• _REQUIRED ACTION_:
Draw out every line with the word "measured" from the listing below.

• _DATA SEGMENT_:

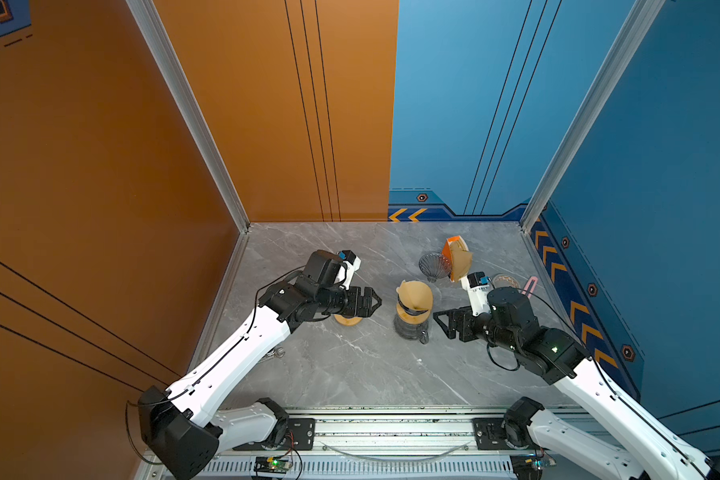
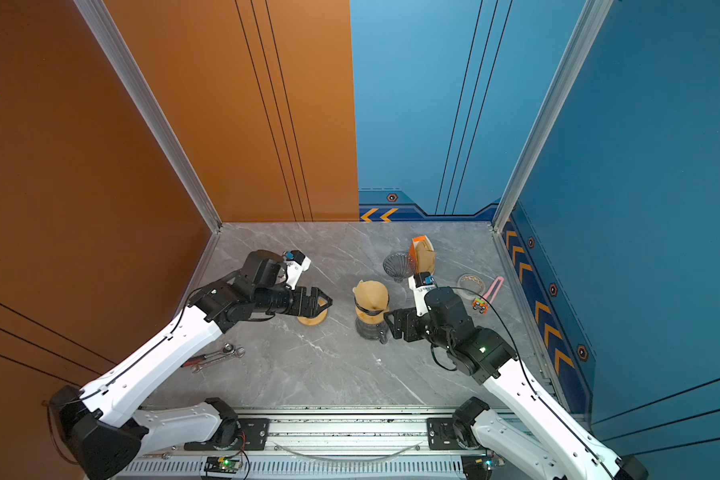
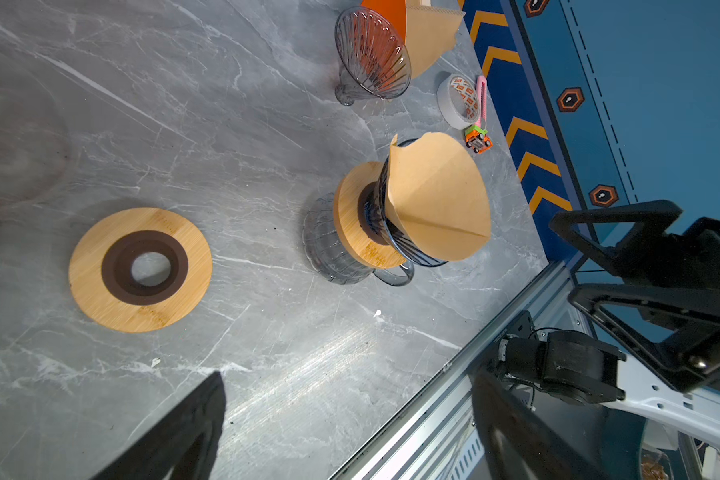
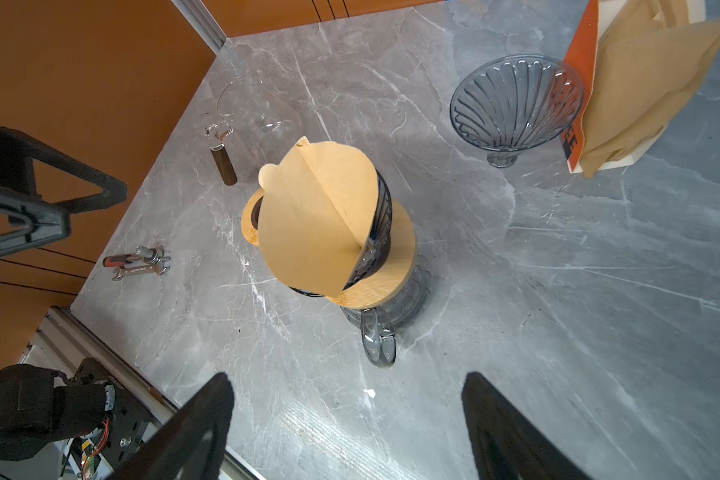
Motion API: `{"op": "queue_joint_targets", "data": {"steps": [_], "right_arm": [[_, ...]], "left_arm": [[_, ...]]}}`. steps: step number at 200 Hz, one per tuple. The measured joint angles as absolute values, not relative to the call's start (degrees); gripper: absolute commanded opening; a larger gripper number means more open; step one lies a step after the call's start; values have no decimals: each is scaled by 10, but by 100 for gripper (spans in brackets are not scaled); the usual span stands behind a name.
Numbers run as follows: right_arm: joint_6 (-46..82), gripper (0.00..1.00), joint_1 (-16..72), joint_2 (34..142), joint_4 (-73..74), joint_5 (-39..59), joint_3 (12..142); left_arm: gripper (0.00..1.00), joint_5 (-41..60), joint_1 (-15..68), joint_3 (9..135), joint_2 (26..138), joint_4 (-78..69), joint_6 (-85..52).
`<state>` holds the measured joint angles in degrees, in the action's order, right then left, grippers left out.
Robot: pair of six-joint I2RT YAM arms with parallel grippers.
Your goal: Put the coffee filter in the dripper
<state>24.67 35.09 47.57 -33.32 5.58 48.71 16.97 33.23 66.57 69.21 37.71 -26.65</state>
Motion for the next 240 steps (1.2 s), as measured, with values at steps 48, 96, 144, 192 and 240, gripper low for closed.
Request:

• _OUTPUT OF THE EXERCISE_:
Motion API: `{"op": "queue_joint_targets", "data": {"steps": [_], "right_arm": [[_, ...]], "left_arm": [[_, ...]]}}`. steps: step number at 200 Hz, one per tuple. The measured joint angles as absolute values, not relative to the call's start (degrees); gripper: absolute commanded opening; a larger gripper number means more open; step one lies a step after the call's start; values have no decimals: each is scaled by 10, but by 100 for gripper (spans in brackets are not scaled); the usual span stands behind a name.
`<state>` holds the measured joint angles in degrees, in the action's order, right then left, grippers left out.
Motion for the next 240 steps (1.2 s), as measured, with values at steps 48, 96, 144, 192 and 240, gripper low for closed.

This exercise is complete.